Distributed event stores face fundamental challenges from the CAP theorem. reckon-db prioritizes **Consistency** and **Partition tolerance**, using Raft consensus via Khepri/Ra. However, network partitions can still cause split-brain scenarios that require detection and mitigation.

## Architecture

![Consistency Checker Architecture](assets/consistency_checker.svg)

## The Split-Brain Problem

### What is Split-Brain?

Split-brain occurs when network partitions cause nodes to form independent clusters, each believing it is the authoritative source.
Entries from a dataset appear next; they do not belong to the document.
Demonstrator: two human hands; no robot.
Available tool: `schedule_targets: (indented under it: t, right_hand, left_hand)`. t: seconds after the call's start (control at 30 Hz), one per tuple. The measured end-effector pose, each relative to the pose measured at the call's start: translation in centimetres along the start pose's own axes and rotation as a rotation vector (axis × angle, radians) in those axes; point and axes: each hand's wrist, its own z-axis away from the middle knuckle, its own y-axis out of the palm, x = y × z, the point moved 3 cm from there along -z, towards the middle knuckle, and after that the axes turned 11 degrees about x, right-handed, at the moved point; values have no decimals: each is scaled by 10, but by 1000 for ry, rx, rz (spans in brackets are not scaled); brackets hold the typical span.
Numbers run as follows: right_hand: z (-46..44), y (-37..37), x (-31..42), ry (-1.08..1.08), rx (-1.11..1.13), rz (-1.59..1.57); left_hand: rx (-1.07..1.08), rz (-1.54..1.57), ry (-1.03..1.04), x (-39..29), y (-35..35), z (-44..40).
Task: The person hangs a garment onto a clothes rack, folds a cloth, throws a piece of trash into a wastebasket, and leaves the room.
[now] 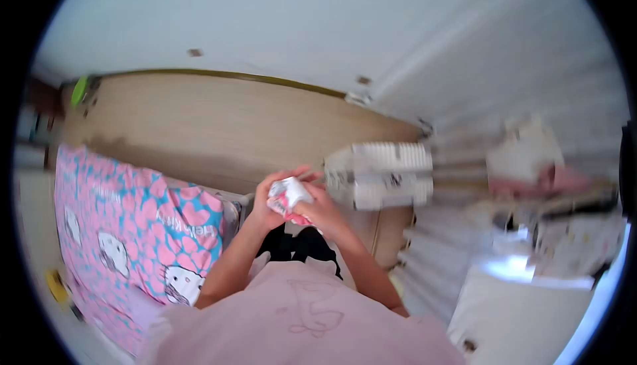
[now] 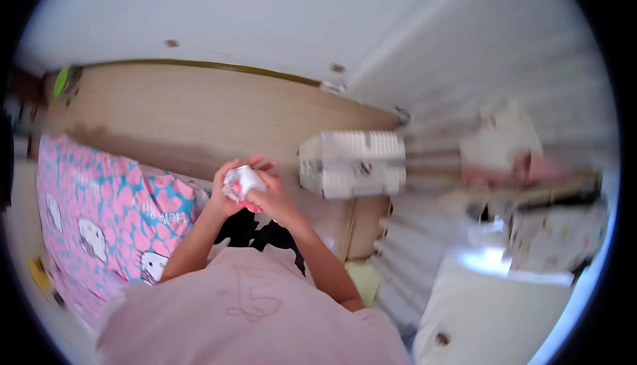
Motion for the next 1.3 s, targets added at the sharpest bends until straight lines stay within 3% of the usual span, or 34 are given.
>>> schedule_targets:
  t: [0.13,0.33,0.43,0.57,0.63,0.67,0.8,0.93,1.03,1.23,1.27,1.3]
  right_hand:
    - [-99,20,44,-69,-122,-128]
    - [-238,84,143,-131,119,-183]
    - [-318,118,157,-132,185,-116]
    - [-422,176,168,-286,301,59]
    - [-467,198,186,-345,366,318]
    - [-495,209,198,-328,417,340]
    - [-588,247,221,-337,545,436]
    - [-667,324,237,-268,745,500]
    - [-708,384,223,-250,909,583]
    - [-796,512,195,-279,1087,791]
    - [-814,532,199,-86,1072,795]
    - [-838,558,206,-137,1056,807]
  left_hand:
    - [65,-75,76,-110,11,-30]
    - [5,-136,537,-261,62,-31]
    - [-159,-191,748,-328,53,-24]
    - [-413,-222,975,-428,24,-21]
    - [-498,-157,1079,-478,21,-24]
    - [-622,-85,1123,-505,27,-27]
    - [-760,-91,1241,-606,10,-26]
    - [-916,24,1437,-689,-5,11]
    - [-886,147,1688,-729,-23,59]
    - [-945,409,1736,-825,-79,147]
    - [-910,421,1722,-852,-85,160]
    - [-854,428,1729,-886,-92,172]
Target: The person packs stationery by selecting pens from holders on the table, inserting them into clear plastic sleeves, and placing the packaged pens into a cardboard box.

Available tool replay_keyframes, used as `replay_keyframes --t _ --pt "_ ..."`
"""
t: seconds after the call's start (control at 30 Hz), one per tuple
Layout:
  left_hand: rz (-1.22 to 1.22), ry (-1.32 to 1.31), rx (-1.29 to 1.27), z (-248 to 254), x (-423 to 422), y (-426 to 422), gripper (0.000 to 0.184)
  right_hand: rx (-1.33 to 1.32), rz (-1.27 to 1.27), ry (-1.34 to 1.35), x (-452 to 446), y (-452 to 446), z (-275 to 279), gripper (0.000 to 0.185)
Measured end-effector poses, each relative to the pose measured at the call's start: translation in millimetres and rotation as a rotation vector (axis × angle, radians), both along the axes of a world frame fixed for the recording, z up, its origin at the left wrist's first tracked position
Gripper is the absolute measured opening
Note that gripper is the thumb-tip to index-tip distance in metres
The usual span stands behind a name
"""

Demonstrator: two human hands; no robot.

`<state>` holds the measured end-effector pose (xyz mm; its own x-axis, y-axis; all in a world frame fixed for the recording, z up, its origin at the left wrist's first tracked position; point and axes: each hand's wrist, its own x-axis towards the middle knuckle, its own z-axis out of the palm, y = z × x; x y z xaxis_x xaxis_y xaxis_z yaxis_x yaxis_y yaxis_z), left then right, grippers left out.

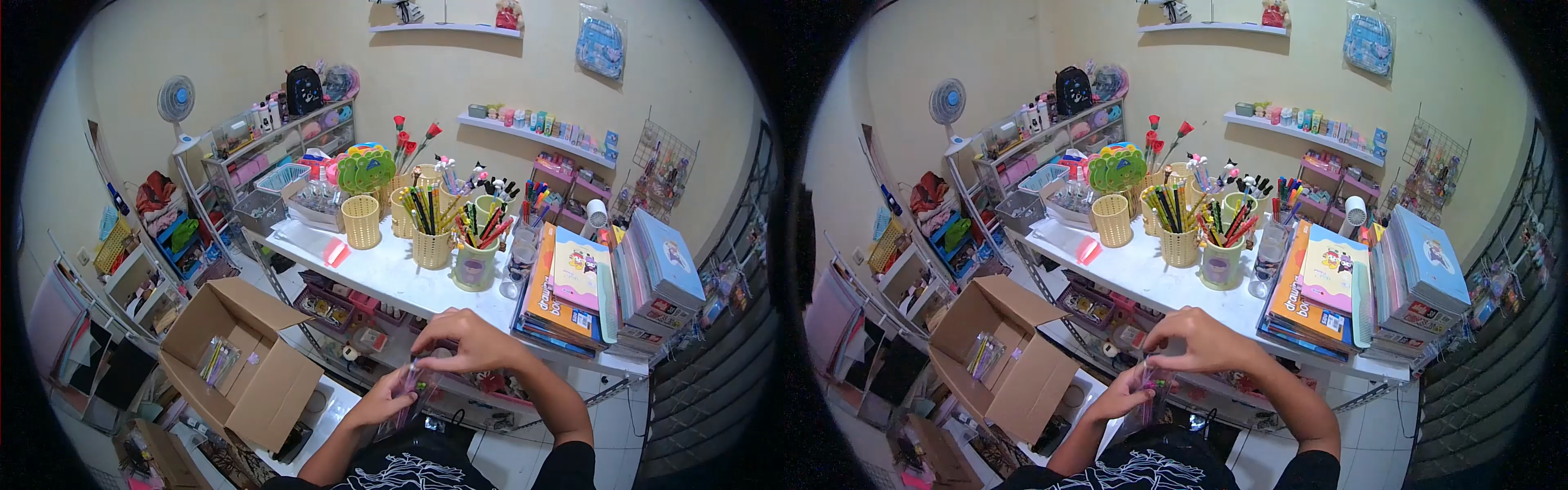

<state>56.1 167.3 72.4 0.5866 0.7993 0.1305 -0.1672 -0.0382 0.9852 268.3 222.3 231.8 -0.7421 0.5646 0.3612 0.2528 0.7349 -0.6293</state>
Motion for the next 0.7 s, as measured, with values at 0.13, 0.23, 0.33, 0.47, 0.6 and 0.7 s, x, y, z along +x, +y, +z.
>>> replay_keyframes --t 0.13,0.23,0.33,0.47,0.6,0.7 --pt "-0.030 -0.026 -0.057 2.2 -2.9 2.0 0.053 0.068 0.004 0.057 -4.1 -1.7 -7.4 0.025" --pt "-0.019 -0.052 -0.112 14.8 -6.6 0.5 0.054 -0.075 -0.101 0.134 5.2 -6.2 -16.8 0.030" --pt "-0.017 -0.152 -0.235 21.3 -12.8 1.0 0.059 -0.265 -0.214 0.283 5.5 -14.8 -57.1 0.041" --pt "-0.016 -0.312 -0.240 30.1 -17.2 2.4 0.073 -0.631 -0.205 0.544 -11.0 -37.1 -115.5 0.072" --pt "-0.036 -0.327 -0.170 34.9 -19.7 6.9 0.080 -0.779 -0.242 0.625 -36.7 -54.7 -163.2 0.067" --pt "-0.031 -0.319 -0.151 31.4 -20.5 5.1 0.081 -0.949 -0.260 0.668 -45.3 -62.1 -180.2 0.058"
This can lead to:

- **Divergent event streams** - Different events written to the same stream on different partitions
- **Lost events** - Events written to minority partition may be discarded on merge
- **Inconsistent state** - Projections built from divergent streams

![Split-Brain Detection](assets/split_brain_detection.svg)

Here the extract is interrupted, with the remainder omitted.